Robert_Crovella · November 29, 2018, 1:55am

A widespread performance degradation should have been caught by our QA processes, so if this issue is mostly localized to a single app, that isn’t necessarily surprising.

Also, contrary to this thread title, the development team has categorized this as an issue with OpenCL, not CUDA. I assume this means, in spite of the title of the executable, that the underlying (GPU) code is written in OpenCL, not CUDA, however I have not attempted to confirm this myself. The distinction isn’t terribly important with respect to issue resolution. Merely a point of clarification for others who might read this thread and wonder if it applies to them.

The issue has been reproduced internally at NVIDIA, based on information provided so far via the bug report. There is a (fairly standard) plan in place to attempt to identify underlying root cause. I don’t have any further information to share at this time, and won’t be able to respond to requests for more information, most other questions, or any sort of inquiry about what the current status or state of the issue is, until there is sufficient forward progress on the analysis of the bug. At that time, I will do my best to be proactive and provide an update here. Until then, I’m unlikely to respond to requests for more information.

I don’t expect the issue to be sorted out rapidly. Working with a compiled binary (as opposed to having source code and active participation from the developer) generally results in a slower progress of issue resolution (using the “standard” plan I referred to. If that plan doesn’t yield useful info, progress can be even slower).

And of course, like all issues, resolution of this issue is subject to assessed priority as well as competing priorities in a resource-constrained environment.

GammerPC · November 29, 2018, 2:01am

Thank you,
I have posted above that this an OpenCL issue and not a CUDA Issue and also seems to be a PG AP App issue.
If there is an area on the Forum for OpenCL please do move this thread as well as replace CUDA in the Topic Title with OpenCL.

“Robert_Crovella”
“I don’t expect the issue to be sorted out rapidly. Working with a compiled binary (as opposed to having source code and active participation from the developer) generally results in a slower progress of issue resolution (using the “standard” plan I referred to. If that plan doesn’t yield useful info, progress can be even slower).”

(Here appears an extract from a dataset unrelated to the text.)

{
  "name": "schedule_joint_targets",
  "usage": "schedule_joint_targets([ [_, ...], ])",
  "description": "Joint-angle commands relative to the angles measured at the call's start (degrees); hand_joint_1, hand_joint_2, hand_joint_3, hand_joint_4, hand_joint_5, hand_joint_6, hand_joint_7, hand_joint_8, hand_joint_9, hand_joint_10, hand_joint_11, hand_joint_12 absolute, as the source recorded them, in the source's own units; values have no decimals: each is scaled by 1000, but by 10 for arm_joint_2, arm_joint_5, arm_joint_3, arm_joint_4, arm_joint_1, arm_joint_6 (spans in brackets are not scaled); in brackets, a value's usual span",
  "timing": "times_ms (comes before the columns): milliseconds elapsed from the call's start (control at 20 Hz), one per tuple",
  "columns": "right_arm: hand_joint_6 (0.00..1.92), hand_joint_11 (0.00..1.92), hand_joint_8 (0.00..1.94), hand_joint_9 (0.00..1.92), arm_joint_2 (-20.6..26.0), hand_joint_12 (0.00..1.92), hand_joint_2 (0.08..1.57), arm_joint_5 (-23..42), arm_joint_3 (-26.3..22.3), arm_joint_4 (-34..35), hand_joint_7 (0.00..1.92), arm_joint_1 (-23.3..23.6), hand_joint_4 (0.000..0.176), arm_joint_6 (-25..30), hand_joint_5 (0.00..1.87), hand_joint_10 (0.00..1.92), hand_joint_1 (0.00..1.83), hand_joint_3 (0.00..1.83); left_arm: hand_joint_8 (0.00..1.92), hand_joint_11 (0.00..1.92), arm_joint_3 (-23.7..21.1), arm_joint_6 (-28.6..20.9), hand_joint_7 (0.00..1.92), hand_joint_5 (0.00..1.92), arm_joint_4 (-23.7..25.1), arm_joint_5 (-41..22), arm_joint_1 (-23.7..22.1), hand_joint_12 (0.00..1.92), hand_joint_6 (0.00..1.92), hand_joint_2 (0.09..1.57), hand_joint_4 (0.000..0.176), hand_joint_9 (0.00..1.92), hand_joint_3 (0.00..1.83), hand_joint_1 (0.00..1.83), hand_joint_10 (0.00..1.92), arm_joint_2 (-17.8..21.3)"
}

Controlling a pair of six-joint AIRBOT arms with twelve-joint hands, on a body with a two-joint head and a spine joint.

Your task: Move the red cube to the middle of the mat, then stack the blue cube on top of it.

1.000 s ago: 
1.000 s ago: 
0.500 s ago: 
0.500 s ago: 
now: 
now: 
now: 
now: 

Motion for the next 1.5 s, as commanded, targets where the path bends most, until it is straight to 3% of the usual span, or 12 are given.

As far as the Source Code you can contact PG and work with them about the Code.
Thank you,

bomb.squad.q · November 29, 2018, 2:18am

Robert Cravella,

Thank you a thousand times over! I apologize for labeling it a CUDA issue. I tried to update the title, but I can only edit the post itself. I would gladly have the title corrected if possible.

Thank you again for the team looking into and reproducing this! I appreciate your patience and help as well.

Robert_Crovella · November 29, 2018, 2:26am

I’ve modified the thread title. Again, not terribly important, but possibly less confusion down the road.

bomb.squad.q · November 29, 2018, 2:29am

Thank you :-)

GammerPC · December 12, 2018, 4:52pm

Should I Test the New Drivers as they come out or Wait?

Robert_Crovella · December 12, 2018, 5:00pm

There is no point in testing newer drivers; I don’t expect any changes in this respect. Changes are required in the application if they want to restore performance with the newer drivers.

Current Scenario in ap26 app:

App queries CL_KERNEL_WORK_GROUP_SIZE in order to decide local work group size of either 1024 (seems optimal) or 64 (sub-optimal). If app gets value for query <1024 it reduces local work group size to 64 assuming device doesn’t support 1024.
Nvidia OpenCL Driver changed return value for CL_KERNEL_WORK_GROUP_SIZE from 1024 to 256.
App is not using CL_KERNEL_WORK_GROUP_SIZE returned by driver as is, but just choosing a non-optimal local work-group size (64) based on this query.

What should developers do:

• Query CL_KERNEL_WORK_GROUP_SIZE to get just hint about work group size from driver and use it to launch kernel with that specific value. It need not be optimal for all kernels.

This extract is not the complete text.